Se fosse per me, ad eccezion fatta di alcune rare realtà, privatizzerei tutti i musei
Ma questo solo dopo aver cambiato le regole. In Italia abbiamo una legislatura un po’ obsoleta…per farle un complimento!
Perché è così raro vedere delle partnership in Italia? Tutti gelosi del proprio tesoretto?
La torta è troppo piccola da spartire e ognuno pensa a mangiarsi la propria fetta. Ovviamente sbagliando!
Trova le differenze fra un collezionista italiano e uno no
Trova tu, se riesci, delle analogie! Guarda solo il regime fiscale, il trust, i vincoli…Come già dicevo prima, sono le regole che devono cambiare!
Molti galleristi le loro mostre se le curano da sé. Secondo te, quanto può pesare il ruolo di un curatore sull’”economia aziendale” di una galleria?
Io sono uno di quelli, anche se spesso mi avvalgo della collaborazione di alcuni curatori indipendenti (alcuni di questi molto validi). Oggi tutto pesa sull’economia aziendale di una galleria, ma non penso che sia una questione di mera economia, ma di benefici.
La scelta di un curatore piuttosto che un altro dovrebbe essere determinata dalle possibilità di aumento di visibilità che quella firma prescelta dovrebbe portare all’attività della galleria. Tutto ciò, purtroppo da tempo, non avviene.
La figura del curatore, sdoganata dagli ambienti museali, dovrebbe essere quella di un consigliere, di educatore, un sigillo di qualità e scelta.
Il rapporto che dovrebbe nascere fra un gallerista, un artista e un curatore dovrebbe essere lindo e trasparente, un rapporto di quasi complicità, ma ahimè non sempre va così: arriva, scrive la sua cartella, se ti va bene segue anche l’allestimento e poco altro.
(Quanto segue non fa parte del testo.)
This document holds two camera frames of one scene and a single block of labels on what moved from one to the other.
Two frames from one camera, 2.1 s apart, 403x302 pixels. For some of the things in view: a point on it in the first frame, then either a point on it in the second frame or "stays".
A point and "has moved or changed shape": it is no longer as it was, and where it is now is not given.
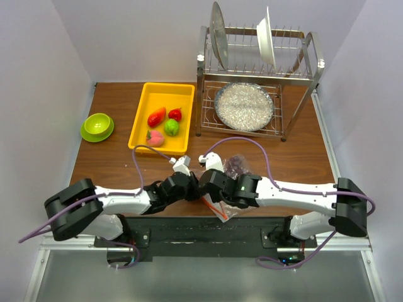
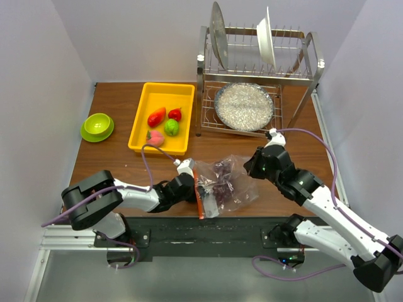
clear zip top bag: [234, 165] has moved or changed shape
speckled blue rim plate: [243, 106] stays
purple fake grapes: [235, 167] has moved or changed shape
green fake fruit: [171, 128] stays
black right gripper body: [218, 199] -> [257, 169]
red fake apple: [175, 114] stays
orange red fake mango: [156, 117] stays
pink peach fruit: [155, 138] stays
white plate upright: [266, 40] stays
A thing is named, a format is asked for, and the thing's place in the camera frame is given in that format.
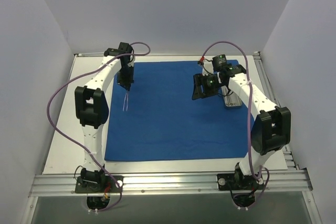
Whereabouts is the metal instrument tray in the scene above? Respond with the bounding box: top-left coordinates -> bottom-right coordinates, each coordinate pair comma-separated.
221,86 -> 243,109

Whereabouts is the blue surgical cloth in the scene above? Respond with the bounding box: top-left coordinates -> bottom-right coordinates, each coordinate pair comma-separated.
105,61 -> 247,162

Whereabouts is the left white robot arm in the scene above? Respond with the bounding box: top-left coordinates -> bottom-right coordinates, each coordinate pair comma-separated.
75,42 -> 134,192

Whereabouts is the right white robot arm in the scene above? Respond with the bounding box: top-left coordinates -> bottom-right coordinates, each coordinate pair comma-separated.
192,55 -> 291,189

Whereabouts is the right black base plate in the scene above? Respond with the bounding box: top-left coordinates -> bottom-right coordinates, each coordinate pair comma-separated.
216,173 -> 265,191

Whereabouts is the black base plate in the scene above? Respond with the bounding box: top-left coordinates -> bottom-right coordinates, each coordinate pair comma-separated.
75,169 -> 124,194
216,173 -> 265,191

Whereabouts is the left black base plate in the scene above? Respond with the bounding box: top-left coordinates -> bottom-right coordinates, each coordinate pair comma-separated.
75,169 -> 124,194

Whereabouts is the front aluminium rail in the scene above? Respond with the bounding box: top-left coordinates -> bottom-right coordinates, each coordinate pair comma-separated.
29,169 -> 313,197
Addirittura mi è capitato, non faccio nomi per problemi legali, che ti porti via i collezionisti e si metta a fare lui il mercante!
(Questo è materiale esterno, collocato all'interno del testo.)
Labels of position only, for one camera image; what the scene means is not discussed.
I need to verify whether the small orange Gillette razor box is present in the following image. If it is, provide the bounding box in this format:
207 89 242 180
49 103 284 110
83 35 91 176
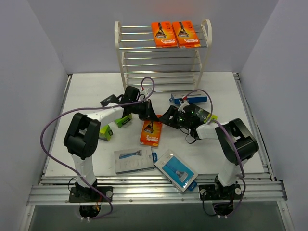
140 121 162 147

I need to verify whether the grey Harry's box blue razor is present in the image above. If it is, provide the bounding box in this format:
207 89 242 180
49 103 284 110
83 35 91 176
114 147 158 174

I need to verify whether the orange Gillette Fusion5 razor box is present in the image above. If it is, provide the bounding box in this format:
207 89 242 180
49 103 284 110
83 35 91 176
172 21 201 48

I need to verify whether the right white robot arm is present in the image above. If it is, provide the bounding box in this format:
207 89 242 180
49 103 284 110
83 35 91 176
159 104 259 201

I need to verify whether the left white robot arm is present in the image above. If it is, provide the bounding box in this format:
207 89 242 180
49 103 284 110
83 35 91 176
64 86 158 202

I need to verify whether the white chrome-bar shelf rack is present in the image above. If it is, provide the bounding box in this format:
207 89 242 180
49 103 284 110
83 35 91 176
114 19 212 93

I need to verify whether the black green Gillette Labs carton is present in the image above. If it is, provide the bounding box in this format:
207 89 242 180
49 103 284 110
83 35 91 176
99 125 113 141

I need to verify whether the Harry's blade cartridge pack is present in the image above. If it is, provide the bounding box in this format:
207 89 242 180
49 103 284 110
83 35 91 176
154 149 198 193

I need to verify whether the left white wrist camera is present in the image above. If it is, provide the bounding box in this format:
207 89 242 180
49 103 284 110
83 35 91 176
140 88 153 97

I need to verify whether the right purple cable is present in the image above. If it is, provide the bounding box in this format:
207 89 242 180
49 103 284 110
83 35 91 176
182 89 246 217

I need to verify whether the purple cable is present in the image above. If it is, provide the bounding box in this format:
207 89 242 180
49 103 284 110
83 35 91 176
182 89 246 217
40 77 155 220

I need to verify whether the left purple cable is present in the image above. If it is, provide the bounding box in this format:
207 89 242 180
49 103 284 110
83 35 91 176
40 77 155 220

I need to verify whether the aluminium rail base frame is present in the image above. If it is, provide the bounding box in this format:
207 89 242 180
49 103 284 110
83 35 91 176
28 72 287 206

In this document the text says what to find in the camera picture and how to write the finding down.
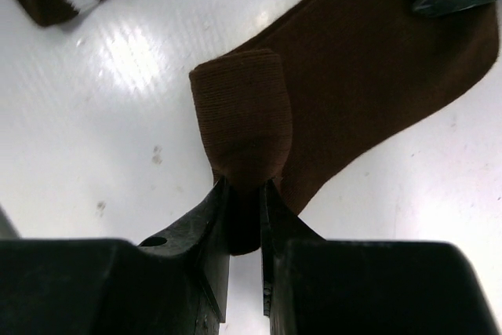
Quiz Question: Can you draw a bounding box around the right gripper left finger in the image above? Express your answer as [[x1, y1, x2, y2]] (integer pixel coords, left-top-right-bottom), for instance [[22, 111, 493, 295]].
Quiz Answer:
[[1, 180, 231, 334]]

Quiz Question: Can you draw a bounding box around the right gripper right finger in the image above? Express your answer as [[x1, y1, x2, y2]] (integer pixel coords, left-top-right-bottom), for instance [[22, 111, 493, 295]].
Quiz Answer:
[[260, 182, 498, 334]]

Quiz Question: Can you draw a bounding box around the dark brown striped sock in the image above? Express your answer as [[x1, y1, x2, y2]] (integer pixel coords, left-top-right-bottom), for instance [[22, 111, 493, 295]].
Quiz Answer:
[[189, 0, 499, 255]]

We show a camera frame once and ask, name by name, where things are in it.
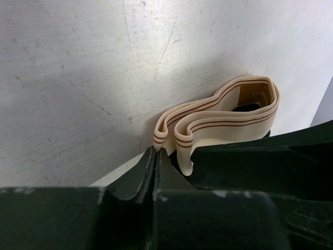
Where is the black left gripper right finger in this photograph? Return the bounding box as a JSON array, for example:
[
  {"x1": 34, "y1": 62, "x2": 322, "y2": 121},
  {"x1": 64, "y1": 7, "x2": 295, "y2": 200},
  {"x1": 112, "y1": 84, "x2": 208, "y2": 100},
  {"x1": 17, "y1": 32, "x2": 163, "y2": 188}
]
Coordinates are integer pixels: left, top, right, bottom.
[{"x1": 152, "y1": 149, "x2": 291, "y2": 249}]

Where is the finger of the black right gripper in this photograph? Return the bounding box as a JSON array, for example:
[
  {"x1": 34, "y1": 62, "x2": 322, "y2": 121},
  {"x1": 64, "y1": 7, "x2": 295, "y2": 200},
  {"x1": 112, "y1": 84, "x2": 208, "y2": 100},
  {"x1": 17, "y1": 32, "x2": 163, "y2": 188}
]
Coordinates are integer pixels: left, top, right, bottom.
[{"x1": 189, "y1": 123, "x2": 332, "y2": 201}]

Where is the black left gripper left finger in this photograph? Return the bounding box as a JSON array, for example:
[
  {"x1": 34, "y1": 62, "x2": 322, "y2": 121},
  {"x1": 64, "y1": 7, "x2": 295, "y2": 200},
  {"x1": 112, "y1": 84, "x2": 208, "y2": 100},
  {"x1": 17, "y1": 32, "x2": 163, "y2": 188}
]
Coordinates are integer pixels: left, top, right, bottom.
[{"x1": 1, "y1": 147, "x2": 156, "y2": 249}]

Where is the black underwear with beige waistband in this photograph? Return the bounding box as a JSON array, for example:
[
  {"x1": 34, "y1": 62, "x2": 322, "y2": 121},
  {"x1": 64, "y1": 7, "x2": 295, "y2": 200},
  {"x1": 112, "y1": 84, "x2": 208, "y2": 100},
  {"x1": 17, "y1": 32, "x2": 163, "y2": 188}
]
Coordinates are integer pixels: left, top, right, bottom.
[{"x1": 153, "y1": 76, "x2": 280, "y2": 176}]

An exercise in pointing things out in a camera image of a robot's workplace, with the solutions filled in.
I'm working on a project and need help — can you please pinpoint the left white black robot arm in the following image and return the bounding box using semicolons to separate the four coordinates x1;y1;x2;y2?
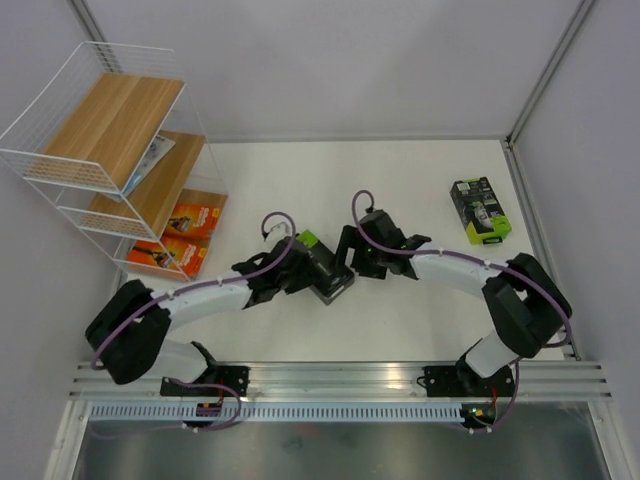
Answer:
85;230;315;396

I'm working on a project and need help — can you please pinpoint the orange Gillette Fusion5 razor box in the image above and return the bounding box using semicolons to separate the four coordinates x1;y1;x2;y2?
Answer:
164;203;221;240

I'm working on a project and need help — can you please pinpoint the aluminium corner frame post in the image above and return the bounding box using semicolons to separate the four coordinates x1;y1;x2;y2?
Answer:
504;0;599;150

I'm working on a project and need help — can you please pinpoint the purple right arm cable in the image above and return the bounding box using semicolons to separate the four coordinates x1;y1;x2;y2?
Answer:
350;189;574;436

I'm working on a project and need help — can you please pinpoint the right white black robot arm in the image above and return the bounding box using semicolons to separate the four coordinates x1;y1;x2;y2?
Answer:
334;209;572;395

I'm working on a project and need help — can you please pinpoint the white Gillette SkinGuard razor pack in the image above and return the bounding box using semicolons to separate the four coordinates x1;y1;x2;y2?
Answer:
123;135;176;196

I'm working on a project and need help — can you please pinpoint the aluminium table rail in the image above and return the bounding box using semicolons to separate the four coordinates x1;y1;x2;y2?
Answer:
65;360;613;402

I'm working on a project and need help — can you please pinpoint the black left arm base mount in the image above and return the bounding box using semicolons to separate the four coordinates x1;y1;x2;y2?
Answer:
160;365;250;398

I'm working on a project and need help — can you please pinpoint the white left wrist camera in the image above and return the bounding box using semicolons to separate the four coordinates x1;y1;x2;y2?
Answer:
267;222;293;239

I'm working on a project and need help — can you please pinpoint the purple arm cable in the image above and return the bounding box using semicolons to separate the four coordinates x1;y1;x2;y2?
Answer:
350;189;574;436
89;211;297;441

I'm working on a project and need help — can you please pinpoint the white slotted cable duct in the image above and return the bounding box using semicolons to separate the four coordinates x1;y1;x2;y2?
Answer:
90;401;462;423

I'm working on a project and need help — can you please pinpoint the white wire wooden shelf rack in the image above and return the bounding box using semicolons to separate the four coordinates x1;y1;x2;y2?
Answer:
1;41;227;275

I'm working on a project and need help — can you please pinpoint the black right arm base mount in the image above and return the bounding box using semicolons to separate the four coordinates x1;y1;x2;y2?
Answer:
416;364;515;400

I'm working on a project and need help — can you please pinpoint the black green razor box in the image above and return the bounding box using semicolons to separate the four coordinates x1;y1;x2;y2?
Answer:
296;230;355;305
450;176;512;245

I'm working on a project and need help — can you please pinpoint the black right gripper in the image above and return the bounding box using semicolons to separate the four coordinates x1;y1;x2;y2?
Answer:
330;225;388;280

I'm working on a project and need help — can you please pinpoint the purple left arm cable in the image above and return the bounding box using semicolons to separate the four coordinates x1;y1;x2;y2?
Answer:
89;211;297;441
Ma parliamoci chiaro, anche il curatore deve tener d’occhio la propria economia:
i “no, quell’artista non mi interessa” sono sempre meno
Questo ha fatto sì che molti abbiano mangiato la foglia e sentano l’odore di marchetta lontano un miglio. L’unico che gode in fondo è l’artista, che può eventualmente vantare un altro nominativo nel suo curriculum, spesso “comprato”.
E quanto pesa invece il giudizio di un critico sul lavoro di una galleria?
Ovviamente dipende dal critico. Il ventaglio è ampio e variegato. Molti dei critici che conosco non valgono nulla e di conseguenza anche il loro giudizio. Altri, beh…se Massimiliano Gioni venisse da me in galleria e spendesse due parole a favore delle scelte fatte, avrebbe certo un bel peso!
Da troppo tempo si parla di crisi economica. Giro a te la stessa domanda rivolta ai curatori: qual è lo stato attuale dell’arte, almeno nella provincia italiana? Chi domina il campo? Quali sono gli scenari futuri?
La qualità e la cultura! Questi due fattori dominano il campo.
Sia che si parli di artisti emergenti, che di quelli storicizzati. Non è un problema di provincia: è territorialmente diffuso, da est a ovest, da nord a sud, in tutto lo stivale! La crisi c’è, oramai è un dato di fatto e bisogna essere stati bravi ad avere acquisito le dinamiche per poterci convivere. Chi non lo ha fatto, o ha chiuso o naviga a vista.
Il vero grave problema della crisi è che ha scatenato la “guerra tra poveri”, del prezzo e non del valore, della firma e non del contenuto. E questo certo non fa bene al sistema.
Molti ne stanno pagando le conseguenze: artisti che devono riscuotere, collezionisti poco soddisfatti e galleristi diventati bottegai (quando va bene).
Il mio personale consiglio per il futuro è quello di affidarsi a tutta quella serie di “portatori sani di qualità” (ce ne sono ancora tanti in giro) e farsi consigliare: ma non dall’amico, e nemmeno dal teorico, ma da chi vive in questo settore da anni e ha professato questa attività con uno sguardo al mercato e uno all’arte. Il futuro potrebbe essere migliore: dipende soprattutto da noi. Possiamo decidere (se ancora ne abbiamo le facoltà!)